| Photo Credit: James S. Lipscomb
William Nunn Lipscomb, Jr., an emeritus professor at Harvard University who won the Nobel Prize in chemistry in 1976 for work on chemical bonding, passed away in April at age 91.
Lipscomb was born on December 9, 1919, in Cleveland, Ohio. He became interested in chemistry at a young age and assembled a laboratory in his bedroom, where he made things like fireworks and stink bombs. He attended the University of Kentucky on a clarinet scholarship and graduated with a bachelor’s degree in chemistry in 1941. He then enrolled in graduate school at the California Institute of Technology, intending to study physics, but he switched to physical chemistry after a year to work with Linus Pauling.
As part of the wartime effort, Lipscomb worked for the National Defense Research Council during the day and on his doctoral research at night. He graduated in 1946 and became an assistant professor at the University of Minnesota, where he remained until 1959, when he moved to Harvard University to become a professor of chemistry. Lipscomb remained at Harvard for the rest of his career, becoming the Abbott and James Lawrence professor of chemistry in 1971 and the Abbott and James Lawrence professor of chemistry emeritus in 1990.

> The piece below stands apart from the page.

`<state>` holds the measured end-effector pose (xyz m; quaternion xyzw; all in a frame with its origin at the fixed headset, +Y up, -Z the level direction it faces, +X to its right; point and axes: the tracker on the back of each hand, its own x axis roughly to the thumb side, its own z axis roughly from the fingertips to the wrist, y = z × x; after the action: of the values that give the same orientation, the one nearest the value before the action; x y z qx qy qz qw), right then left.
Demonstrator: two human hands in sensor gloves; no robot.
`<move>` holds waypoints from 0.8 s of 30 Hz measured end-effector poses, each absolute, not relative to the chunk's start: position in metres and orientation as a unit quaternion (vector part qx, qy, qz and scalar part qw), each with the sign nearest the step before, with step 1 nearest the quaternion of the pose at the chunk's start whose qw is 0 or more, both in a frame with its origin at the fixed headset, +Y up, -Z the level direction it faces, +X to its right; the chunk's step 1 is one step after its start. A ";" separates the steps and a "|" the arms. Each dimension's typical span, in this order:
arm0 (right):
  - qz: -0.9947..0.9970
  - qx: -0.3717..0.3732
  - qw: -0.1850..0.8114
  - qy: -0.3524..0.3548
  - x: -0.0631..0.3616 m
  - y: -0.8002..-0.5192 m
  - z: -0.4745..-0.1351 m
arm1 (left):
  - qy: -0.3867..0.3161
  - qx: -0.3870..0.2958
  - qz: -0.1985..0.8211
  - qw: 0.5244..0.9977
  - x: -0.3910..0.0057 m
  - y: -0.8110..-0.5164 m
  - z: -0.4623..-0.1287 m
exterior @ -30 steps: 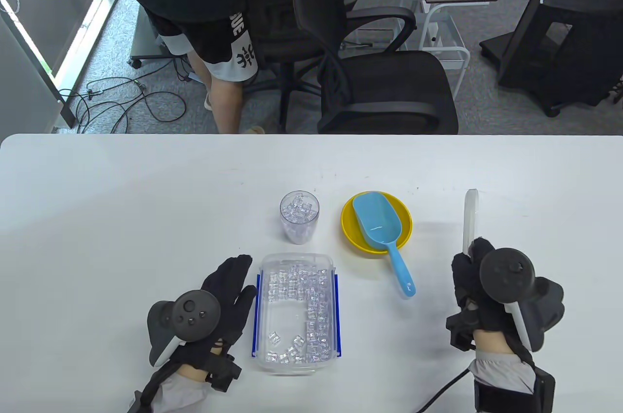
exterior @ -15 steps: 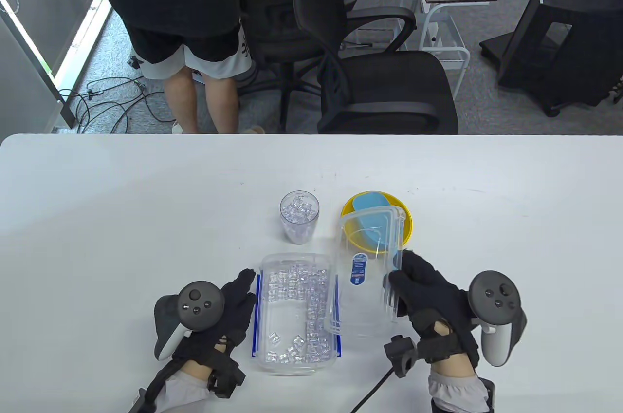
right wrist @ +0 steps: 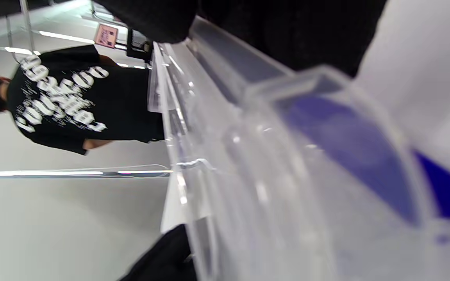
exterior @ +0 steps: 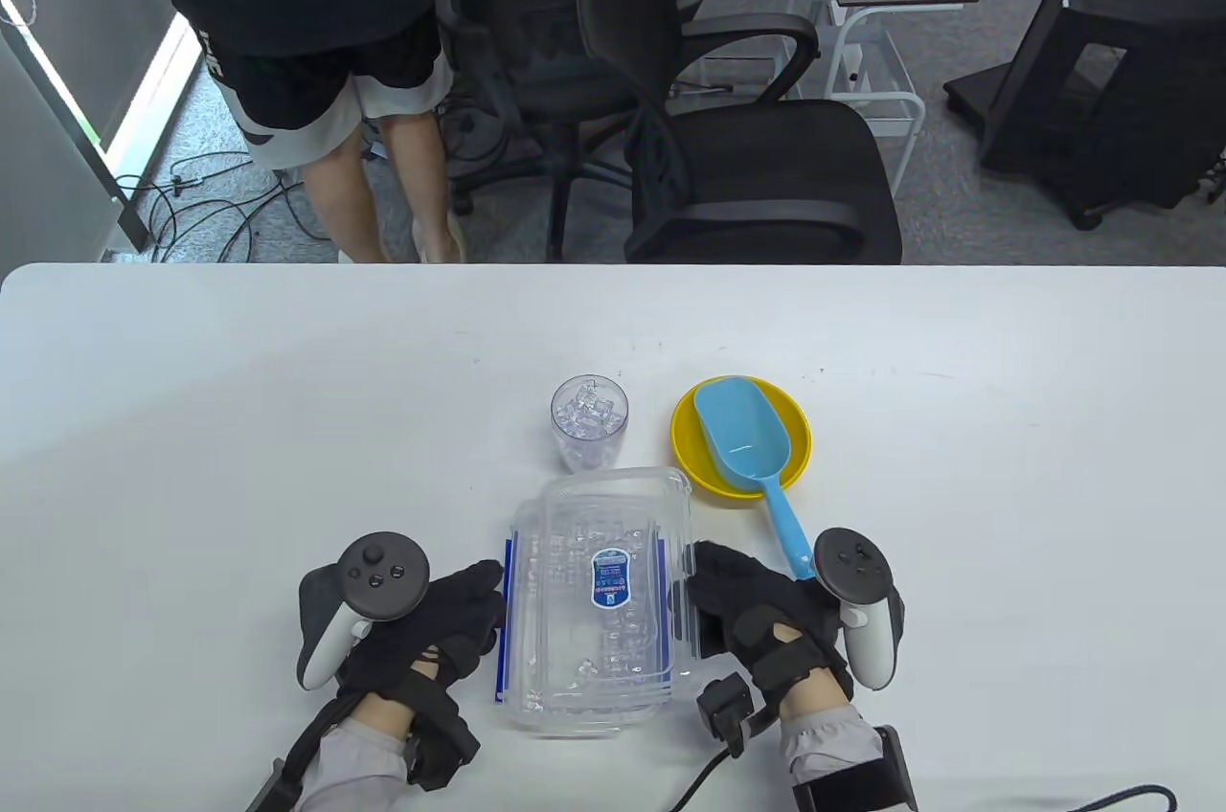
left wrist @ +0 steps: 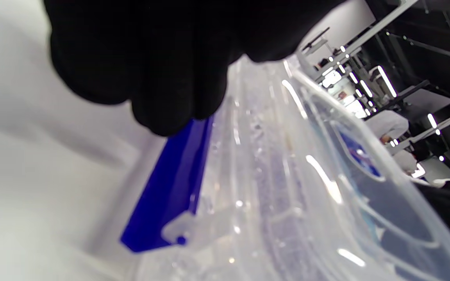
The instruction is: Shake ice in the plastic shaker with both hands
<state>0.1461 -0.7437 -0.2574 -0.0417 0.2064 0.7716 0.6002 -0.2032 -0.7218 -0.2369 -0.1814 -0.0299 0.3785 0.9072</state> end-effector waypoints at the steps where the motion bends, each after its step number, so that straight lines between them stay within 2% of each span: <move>1: 0.788 -0.045 0.577 0.212 0.145 -0.744 -0.257 | -0.032 -0.185 0.381 0.905 -0.204 -0.722 -0.237; 9: 0.829 -0.008 0.516 0.214 0.129 -0.745 -0.252 | -0.056 -0.203 0.370 0.905 -0.199 -0.722 -0.235; 14: 0.857 0.016 0.483 0.177 0.119 -0.741 -0.248 | -0.058 -0.201 0.357 0.910 -0.197 -0.719 -0.234; 24: 0.872 0.050 0.459 0.166 0.111 -0.734 -0.243 | -0.057 -0.203 0.333 0.919 -0.195 -0.714 -0.233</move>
<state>0.1110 -0.7341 -0.2432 0.0495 0.1662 0.8716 0.4585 -0.1948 -0.7140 -0.2327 -0.2032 -0.0569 0.3333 0.9189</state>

Lipscomb’s research centered on three areas: nuclear magnetic resonance and chemical shifts, boron chemistry and the nature of the chemical bond, and large biochemical molecules.
He used NMR to investigate carboranes (clusters of boron and hydrogen shaped like polyhedra) and the sites of electrophilic attack on these compounds. This work led to his publication of a comprehensive theory of chemical shifts, and he provided the first accurate values for the constants that describe the behavior of several types of molecules in magnetic or electric fields.
Lipscomb deduced the molecular structures of numerous boranes (compounds made of boron and hydrogen) and their derivatives using X-ray crystallography in the 1950s. Since the stability of boranes could not be explained by traditional concepts of electron bonding, he developed new X-ray techniques that showed how a pair of electrons could be shared by three atoms. He later applied these techniques to carboranes. The work formed the experimental basis for the extended Hückel theory, the first widely applicable use of molecular orbital theory to study chemical bonding, and also earned him the 1976 Nobel Prize in chemistry.
Lipscomb’s later research focused on the atomic structure of proteins and how enzymes work. He used X-ray diffraction to solve the three-dimensional structures of carboxypeptidase A, aspartate carbamoyltransferase, leucine aminopeptidase, HaeIII methyltransferase convalently complexed to DNA, human interferon beta, chorismate mutase and fructose-1,6-bisphosphatase. Lipscomb’s group also contributed to an understanding of concanavalin A, glucagon and carbonic anhydrase.
Lipscomb’s laboratory was a training ground for many future Nobel laureates, including Thomas A. Steitz of Yale University, Ada E. Yonath of the Weizmann Institute of Science, and Cornell University theoretician Roald Hoffmann.
Lipscomb was affectionately called “Colonel” by his friends because of his Kentucky heritage. He was a skilled clarinetist who often played in chamber music groups, a tennis enthusiast and a practical joker. At mealtimes, he would steal butter off other people’s butter knives and was known to remove the fruit from walnuts and glue the shells back together before offering them to guests. He also participated in the Ig Nobel Prize ceremonies held at Harvard and even agreed to be the prize in the event’s Win-a-Date-with-a-Nobel Laureate contest.